As Frank Field is undoubtedly aware, claimants already in receipt of Jobseeker`s Allowance (JSA), have to be available for work and must provide evidence that they are seeking work every time they sign-on, in order to keep their JSA. Under the guise of 'work experience', many claimants are also working for their dole money for private employers or are being confined in modern day 'detention centres' doing job searches. If unemployed, your chances having getting a job will differ depending on where you live. Rates of unemployment vary across the country and within regions. In Dorset West, one claimant of JSA is chasing every vacancy, but in Hull North and Rhondda, there are 84 claimants chasing every vacancy. Moreover, Britain has never had a system of social insurance like that which developed in countries like France and Germany. Britain`s welfare system is a product of the new poor law and the 'workhouse', which continued in this country from 1834 to the introduction of the National Assistance Act in 1948. The 'means test', the workhouse, the 'deserving and undeserving poor' and the principle of 'less eligibility', have shaped and moulded the British Welfare State for donkey's years, as well as the opinions of its ruling political elite.
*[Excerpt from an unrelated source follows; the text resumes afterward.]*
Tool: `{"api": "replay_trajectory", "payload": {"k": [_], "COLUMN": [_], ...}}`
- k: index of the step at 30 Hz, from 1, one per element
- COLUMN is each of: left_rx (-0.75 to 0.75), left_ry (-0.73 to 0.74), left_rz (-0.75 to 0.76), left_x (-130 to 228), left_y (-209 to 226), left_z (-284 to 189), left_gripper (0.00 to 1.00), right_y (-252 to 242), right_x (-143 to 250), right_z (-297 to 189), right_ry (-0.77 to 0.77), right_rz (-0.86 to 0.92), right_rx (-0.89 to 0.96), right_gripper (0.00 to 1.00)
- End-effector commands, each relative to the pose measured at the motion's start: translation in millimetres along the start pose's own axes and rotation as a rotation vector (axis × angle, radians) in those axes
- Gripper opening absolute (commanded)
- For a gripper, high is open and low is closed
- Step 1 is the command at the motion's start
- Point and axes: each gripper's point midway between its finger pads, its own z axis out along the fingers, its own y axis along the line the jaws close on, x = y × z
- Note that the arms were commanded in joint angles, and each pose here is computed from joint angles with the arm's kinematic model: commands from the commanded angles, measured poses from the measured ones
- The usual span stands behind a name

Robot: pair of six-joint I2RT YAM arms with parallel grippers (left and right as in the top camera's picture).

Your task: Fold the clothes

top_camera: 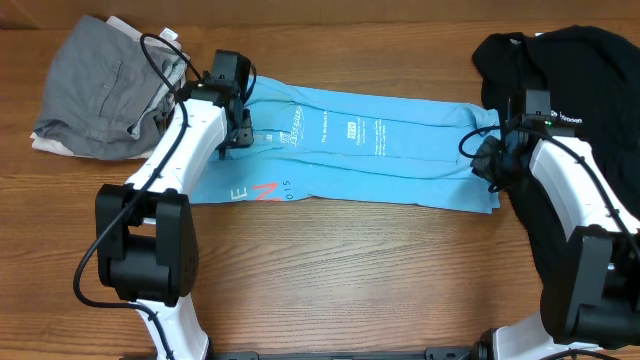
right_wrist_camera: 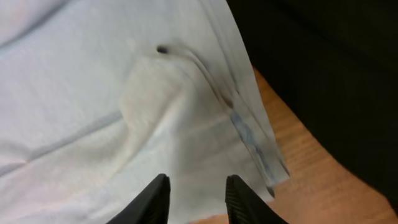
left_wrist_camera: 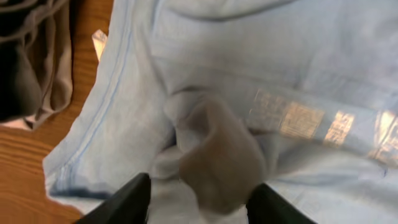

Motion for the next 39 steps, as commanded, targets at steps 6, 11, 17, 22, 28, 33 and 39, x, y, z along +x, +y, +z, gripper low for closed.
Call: {"api": "replay_trajectory", "payload": {"k": [6, 11, 17, 22, 28, 33, 39], "left_rx": [-0.027, 0.076, 0.295, 0.372, 0.339, 0.325, 0.318], "left_ry": [0.064, 0.026, -0.079, -0.164, -0.096, 0.046, 0.108], "left_rz": [0.004, 0.018, 0.102, 0.134, 0.139, 0.153, 0.17], "left_x": [-11, -39, -70, -88, -83, -62, -52], "left_y": [36, 40, 12, -6, -10, -20, -32], "left_z": [-23, -61, -116, -138, -106, -64, -37], "left_gripper": [0.78, 1.0, 1.0, 1.0, 0.84, 0.1, 0.04], "right_y": [27, 40, 49, 49, 50, 53, 53], "right_x": [-39, -49, -40, -37, -39, -44, -44], "right_z": [-78, -125, -147, -147, -147, -147, -147], "right_ry": [-0.1, -0.13, -0.1, -0.088, -0.095, -0.117, -0.117], "right_rz": [-0.062, -0.123, -0.207, -0.218, -0.218, -0.219, -0.214], "right_rx": [-0.083, -0.133, -0.188, -0.194, -0.196, -0.204, -0.205], "right_gripper": [0.69, 0.77, 0.84, 0.85, 0.85, 0.84, 0.85]}}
For the last 30 years, successive governments in this country have continually sought to undermine and dismantle the benefits system on a piecemeal basis, to make it less attractive to be out of work and to price the unemployed back into work by taking low-paid employment. Hyperbole about the work-shy, scroungers, and the deserving and undeserving, used by political parasites like Frank Field, are merely conjurors tricks designed to make it easier to cut the benefits bill. The Con-Dem (millionaire) government of which he is a member, is already, "looking at more radical American-style plans to set time limits on benefits for fit people of working age", (Daily Telegraph 21/6/11).

We should not forget that back in 1996 the government cut contributory unemployment benefit from 12 months entitlement to 6 months, at a stroke, regardless of how much money people had paid into the system and without any consultation whatsoever. Who would pay into social insurance system where there was no guarantee that the government would even honour the social contract? Likewise, who would want to buy into a system which is so punitive and which pays a mere pittance, to the jobless, as compared with other welfare systems in other EEC countries? While means-testing may well create perverse incentives like making people less inclined to save, it has nevertheless, been preferred by British governments because it is far cheaper than the cost of providing a universal welfare system, where everybody was entitled, who had paid in.

2 comments:

Anonymous said...

Field is a tory-arse licking bastard . I would gladly cut his throat , and all those who agree with him.

dolce far niente said...

Another "tory-arse liking bastard" is Melanie Phillips of the Daily Mail who also likes to have the occasional poke at those on unemployment benefit. Both Field and Phillips seem to have started life as trendy middle-class lefties and then became right wing moralisers. Is it indolence per se they object to or only the indolent who draw state benefits? I`ve never heard either one of them criticise those people who live off the backs of others such as those idle swines who live off investment income or the Royal Family. I suspect it all boils down to middle-class morality. As that conniving dustman, Alfred Doolittle says, in Shaw`s play 'Pygmalion':

" I`m one of the undeserving poor: That`s what I am. Think of what that means to a man. It means that he`s up against middle-class morality all the time...And what`s middle-class morality? Just an excuse for never giving me anything."